Bacterial networks and co‐occurrence relationships in the lettuce root microbiota

Massimiliano CardinaleInstitute of Environmental Biotechnology Graz University of Technology Graz AustriaMartín GrubeInstitute of Plant Sciences University of Graz Graz AustriaArmin ErlacherInstitute of Environmental Biotechnology Graz University of Technology Graz AustriaJulian QuehenbergerInstitute of Environmental Biotechnology Graz University of Technology Graz AustriaGabriele BergInstitute of Environmental Biotechnology Graz University of Technology Graz Austria
2014en
ABI

Abstract

Lettuce is one of the most common raw foods worldwide, but occasionally also involved in pathogen outbreaks. To understand the correlative structure of the bacterial community as a network, we studied root microbiota of eight ancient and modern Lactuca sativa cultivars and the wild ancestor Lactuca serriola by pyrosequencing of 16S rRNA gene amplicon libraries. The lettuce microbiota was dominated by Proteobacteria and Bacteriodetes, as well as abundant Chloroflexi and Actinobacteria. Cultivar specificity comprised 12.5% of the species. Diversity indices were not different between lettuce cultivar groups but higher than in L. serriola, suggesting that domestication lead to bacterial diversification in lettuce root system.

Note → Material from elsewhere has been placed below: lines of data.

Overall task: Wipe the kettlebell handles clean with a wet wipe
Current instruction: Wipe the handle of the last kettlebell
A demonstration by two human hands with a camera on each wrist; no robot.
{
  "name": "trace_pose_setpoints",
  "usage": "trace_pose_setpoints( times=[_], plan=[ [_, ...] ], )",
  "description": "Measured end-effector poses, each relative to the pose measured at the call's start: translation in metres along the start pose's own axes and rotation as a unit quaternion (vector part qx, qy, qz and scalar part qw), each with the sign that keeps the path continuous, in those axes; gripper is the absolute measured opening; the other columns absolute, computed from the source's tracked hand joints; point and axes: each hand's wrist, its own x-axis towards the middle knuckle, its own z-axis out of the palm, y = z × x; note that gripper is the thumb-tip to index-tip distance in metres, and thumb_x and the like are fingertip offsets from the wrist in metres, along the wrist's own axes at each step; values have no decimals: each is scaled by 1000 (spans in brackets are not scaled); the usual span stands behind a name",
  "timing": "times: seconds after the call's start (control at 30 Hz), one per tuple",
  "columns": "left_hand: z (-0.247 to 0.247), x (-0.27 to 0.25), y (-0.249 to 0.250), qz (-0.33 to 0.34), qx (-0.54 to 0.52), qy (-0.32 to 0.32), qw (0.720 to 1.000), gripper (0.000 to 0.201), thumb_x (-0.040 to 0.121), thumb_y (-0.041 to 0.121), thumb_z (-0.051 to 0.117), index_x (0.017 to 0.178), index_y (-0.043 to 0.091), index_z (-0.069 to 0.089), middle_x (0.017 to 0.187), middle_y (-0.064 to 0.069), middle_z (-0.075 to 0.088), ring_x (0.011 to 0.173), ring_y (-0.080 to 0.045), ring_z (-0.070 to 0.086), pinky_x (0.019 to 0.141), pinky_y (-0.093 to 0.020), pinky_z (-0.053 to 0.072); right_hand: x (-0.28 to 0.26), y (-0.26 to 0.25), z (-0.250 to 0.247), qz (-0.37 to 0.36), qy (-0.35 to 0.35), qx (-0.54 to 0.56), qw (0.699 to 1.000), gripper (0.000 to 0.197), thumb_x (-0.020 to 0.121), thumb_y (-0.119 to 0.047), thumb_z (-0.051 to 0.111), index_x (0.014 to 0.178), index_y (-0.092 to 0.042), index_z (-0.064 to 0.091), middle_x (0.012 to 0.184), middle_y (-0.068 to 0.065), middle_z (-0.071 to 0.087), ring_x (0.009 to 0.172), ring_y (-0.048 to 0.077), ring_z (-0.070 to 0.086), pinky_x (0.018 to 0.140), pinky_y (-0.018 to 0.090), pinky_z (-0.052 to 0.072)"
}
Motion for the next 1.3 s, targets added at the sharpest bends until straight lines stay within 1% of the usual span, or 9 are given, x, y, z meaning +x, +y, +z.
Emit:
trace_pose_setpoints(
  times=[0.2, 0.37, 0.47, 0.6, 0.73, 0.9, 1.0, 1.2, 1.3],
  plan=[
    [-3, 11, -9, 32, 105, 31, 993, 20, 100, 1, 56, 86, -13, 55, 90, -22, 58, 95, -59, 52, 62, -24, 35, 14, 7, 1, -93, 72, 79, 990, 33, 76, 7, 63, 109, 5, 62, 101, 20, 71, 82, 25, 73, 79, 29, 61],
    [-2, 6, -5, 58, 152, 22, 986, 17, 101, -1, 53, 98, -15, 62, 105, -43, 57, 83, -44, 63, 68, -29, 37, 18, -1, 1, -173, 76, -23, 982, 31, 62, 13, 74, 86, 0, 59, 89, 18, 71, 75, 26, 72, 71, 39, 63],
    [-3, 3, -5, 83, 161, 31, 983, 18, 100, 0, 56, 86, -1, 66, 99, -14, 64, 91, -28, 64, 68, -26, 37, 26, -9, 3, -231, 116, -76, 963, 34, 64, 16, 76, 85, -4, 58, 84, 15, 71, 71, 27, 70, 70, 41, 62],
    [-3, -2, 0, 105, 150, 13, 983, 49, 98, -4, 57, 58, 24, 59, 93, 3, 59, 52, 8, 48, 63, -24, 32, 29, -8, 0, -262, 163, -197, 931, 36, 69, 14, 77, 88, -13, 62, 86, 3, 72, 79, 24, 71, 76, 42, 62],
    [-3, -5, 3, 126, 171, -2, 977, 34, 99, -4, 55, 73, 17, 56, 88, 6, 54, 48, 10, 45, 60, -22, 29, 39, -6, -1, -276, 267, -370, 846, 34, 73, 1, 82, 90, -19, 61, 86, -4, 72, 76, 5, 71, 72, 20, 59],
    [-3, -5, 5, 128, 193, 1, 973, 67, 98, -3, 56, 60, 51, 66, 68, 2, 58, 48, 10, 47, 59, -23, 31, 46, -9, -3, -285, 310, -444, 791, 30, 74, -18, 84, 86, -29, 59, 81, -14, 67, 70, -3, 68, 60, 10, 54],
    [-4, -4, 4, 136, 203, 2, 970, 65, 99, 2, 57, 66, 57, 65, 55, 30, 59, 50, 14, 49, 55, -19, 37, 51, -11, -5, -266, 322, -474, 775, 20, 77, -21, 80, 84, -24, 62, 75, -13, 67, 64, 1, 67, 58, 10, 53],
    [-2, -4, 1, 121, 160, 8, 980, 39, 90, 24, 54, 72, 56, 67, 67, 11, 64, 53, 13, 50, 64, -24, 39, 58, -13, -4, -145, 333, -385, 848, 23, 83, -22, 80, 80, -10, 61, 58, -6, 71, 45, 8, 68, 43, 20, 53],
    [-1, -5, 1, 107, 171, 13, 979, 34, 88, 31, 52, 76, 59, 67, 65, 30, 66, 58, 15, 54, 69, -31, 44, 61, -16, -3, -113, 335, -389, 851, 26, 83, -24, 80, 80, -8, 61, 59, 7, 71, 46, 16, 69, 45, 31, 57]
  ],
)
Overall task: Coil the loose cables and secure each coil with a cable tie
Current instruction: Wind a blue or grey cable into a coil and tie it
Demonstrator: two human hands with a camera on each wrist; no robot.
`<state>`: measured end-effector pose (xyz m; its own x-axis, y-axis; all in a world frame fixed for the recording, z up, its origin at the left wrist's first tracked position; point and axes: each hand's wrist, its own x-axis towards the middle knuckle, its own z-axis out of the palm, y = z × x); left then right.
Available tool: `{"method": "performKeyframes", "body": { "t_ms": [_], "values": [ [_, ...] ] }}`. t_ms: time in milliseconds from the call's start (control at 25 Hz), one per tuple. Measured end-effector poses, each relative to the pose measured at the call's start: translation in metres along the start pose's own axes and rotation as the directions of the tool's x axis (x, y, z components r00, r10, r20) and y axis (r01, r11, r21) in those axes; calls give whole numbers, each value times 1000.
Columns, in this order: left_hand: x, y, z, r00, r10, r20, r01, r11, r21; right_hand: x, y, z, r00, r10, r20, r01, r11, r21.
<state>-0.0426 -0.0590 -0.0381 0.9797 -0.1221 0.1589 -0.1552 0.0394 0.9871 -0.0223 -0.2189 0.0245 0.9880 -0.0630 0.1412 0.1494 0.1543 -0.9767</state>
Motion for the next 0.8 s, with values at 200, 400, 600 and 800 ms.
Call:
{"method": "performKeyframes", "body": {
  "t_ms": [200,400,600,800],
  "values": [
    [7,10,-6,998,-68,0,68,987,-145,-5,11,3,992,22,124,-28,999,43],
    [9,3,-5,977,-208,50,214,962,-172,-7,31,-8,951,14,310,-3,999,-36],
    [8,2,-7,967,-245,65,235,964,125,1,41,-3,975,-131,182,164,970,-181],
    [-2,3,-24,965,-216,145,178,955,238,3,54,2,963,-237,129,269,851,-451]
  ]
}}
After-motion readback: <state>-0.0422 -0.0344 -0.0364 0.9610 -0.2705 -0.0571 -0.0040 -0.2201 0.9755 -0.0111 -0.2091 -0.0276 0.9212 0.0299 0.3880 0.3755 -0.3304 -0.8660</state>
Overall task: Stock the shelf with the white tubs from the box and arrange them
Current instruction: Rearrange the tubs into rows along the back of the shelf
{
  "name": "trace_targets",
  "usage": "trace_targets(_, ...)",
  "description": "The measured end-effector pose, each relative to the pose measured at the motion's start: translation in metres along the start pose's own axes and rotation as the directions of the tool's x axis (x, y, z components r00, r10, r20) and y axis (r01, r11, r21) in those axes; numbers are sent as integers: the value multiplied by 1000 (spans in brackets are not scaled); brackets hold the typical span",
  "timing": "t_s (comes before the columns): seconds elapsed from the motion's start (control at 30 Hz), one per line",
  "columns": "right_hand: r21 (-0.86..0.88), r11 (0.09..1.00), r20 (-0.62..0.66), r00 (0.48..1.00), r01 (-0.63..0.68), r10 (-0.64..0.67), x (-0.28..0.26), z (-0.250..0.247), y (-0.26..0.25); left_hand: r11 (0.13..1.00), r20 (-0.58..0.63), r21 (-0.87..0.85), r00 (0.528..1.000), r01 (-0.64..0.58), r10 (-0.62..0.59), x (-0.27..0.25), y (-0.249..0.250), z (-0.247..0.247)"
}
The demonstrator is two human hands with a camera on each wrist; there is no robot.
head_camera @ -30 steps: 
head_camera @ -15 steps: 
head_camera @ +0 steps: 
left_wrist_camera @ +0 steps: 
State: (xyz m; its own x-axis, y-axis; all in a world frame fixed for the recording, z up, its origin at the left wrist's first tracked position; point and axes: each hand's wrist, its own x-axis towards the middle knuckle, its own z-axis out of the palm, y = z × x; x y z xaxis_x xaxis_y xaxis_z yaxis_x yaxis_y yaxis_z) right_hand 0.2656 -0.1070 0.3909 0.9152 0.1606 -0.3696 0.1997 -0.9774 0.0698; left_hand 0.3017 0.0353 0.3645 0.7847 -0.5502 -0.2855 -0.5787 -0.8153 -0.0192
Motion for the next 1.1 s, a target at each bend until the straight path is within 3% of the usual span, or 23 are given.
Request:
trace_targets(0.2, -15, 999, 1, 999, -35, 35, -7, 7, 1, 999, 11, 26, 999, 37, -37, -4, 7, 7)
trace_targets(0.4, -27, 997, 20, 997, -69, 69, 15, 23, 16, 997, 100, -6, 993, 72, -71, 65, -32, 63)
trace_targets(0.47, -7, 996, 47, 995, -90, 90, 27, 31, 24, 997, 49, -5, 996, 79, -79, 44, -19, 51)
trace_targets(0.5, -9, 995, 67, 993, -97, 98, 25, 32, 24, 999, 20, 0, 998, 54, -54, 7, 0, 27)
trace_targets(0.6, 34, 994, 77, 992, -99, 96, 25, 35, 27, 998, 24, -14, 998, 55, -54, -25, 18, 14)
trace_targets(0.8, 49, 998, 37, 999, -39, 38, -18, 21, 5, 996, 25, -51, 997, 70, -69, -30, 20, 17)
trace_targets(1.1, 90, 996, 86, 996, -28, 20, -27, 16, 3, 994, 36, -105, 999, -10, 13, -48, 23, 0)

Spearman correlations between operational taxonomic units (OTUs) showed that co-occurrence prevailed over co-exclusion, and complementary fluorescence in situ hybridization-confocal laser scanning microscopy (FISH-CLSM) analyses revealed that this pattern results from both potential interactions and habitat sharing. Predominant taxa, such as Pseudomonas, Flavobacterium and Sphingomonadaceae rather suggested interactions, even though these are not necessarily part of significant modules in the co-occurrence networks. Without any need for complex interactions, single organisms are able to invade into this microbial network and to colonize lettuce plants, a fact that can influence the susceptibility to pathogens. The approach to combine co-occurrence analysis and FISH-CLSM allows reliably reconstructing and interpreting microbial interaction networks.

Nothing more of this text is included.